Jack brought the lip of a delicate flute of champagne to his mouth and sipped. It was losing its fizz.
He sensed movement on the deck, heard footsteps; Cameron Goldsworthy appeared at his side. ‘I thought we ought to chat,’ the man said.
‘Of course,’ Jack replied and gave a tight smile. He and Cameron had unfinished business. An unfinished business deal, to be exact. ‘How long are you in town?’ he asked casually.
‘Just a week before heading to Cannes. You?’
‘Not going anywhere at the moment,’ Jack replied, his tired eyes watching the horizon again. He balanced his warm flute of champagne on the edge of the rail, fist wrapped around the stem.
‘How’s your lovely wife? What is her name again?’ Cameron asked.
‘Beverley’s fine. And your new bride?’
‘Oh, fine.’
Cameron leaned against the rail and caught Jack’s eye, offering a disingenuous smile with a mouth full of perfectly white cosmetic dental work.

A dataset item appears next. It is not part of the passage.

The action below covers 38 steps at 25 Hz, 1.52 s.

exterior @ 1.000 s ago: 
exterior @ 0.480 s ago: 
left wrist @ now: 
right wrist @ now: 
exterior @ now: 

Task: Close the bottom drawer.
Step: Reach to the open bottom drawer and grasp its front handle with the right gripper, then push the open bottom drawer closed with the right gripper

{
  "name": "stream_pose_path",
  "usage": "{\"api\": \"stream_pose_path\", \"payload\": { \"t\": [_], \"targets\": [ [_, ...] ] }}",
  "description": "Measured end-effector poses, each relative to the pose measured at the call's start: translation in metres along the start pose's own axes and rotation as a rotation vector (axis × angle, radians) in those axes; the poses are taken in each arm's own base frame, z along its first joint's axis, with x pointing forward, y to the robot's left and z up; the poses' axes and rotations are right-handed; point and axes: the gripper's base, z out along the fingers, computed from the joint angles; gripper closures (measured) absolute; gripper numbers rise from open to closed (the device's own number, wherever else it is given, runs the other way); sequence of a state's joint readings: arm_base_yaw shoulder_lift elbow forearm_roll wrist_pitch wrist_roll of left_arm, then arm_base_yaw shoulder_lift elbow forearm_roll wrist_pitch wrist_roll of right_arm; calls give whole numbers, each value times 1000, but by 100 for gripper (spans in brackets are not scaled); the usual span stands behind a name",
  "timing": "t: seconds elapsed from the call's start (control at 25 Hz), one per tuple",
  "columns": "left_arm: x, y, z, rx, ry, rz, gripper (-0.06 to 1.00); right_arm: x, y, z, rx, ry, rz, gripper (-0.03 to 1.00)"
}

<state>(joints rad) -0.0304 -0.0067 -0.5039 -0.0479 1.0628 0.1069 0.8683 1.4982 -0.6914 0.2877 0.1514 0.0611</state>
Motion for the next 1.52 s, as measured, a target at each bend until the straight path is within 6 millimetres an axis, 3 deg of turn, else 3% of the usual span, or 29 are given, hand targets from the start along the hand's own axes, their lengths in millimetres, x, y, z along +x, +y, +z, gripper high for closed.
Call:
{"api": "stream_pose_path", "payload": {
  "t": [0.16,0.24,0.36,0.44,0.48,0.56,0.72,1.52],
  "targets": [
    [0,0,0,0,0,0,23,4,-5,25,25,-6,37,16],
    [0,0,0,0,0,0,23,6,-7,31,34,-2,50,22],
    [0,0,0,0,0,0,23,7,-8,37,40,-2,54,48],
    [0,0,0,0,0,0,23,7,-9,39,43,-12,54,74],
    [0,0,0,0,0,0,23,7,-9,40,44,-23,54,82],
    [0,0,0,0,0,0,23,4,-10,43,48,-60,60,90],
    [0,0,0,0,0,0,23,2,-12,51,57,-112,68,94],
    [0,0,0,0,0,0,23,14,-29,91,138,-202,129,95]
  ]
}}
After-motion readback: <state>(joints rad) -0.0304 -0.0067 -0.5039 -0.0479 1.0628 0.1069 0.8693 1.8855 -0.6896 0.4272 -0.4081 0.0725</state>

Despite being close to Jack in age, he was a man with a vernal, youthful air about him, arguably thanks to the influence of his third, much younger wife, Catriona, a well-known South African fashion model. Their recent lavish wedding had been covered extensively in the press. Jack and his wife, Beverley, had not been invited. It was the first clear signal that there was a problem between the two men, and that there was clearly some reason, beyond cold, hard business, for why the negotiations bet
ween them had stalled, though only six months earlier it had looked likely that one of Goldsworthy’s companies would make a significant investment in Cavanagh Incorporated’s transport arm. In certain ways, Cameron had the lifestyle and international reputation Jack coveted and the association would have been good not only for business reasons but for Jack’s international reputation. Goldsworthy had made a lot of money during the first dotcom boom, investing in all the right places and pulling out before the crash that bankrupted so many in the nineties. He counted several Hollywood celebrities and European royals as close friends. He had his own multimillion-dollar super-yacht, twice the size of the vessel they were on today, and it popped up in all the right places throughout the year: Cannes, Monaco and in Australia for the annual Sydney to Hobart Yacht Race and accompanying billionaire social season.
Jack watched his companion warily, silently, deciding not to broach the subject of their previous business negotiations. Cameron Goldsworthy, for his part, seemed in no rush to get to this ‘chat’ they needed to have. He put his hand out, detected the light rain and shrugged, and when he pulled a fresh cigar from a pocket in his pale blue Brioni sports jacket, a deck hand arrived out of nowhere to smile unobtrusively and to cut the cigar end for him. The deck hand offered the two men fresh champagne and caviar on blinis, both of which they refused, and then vanished as quickly as he had arrived.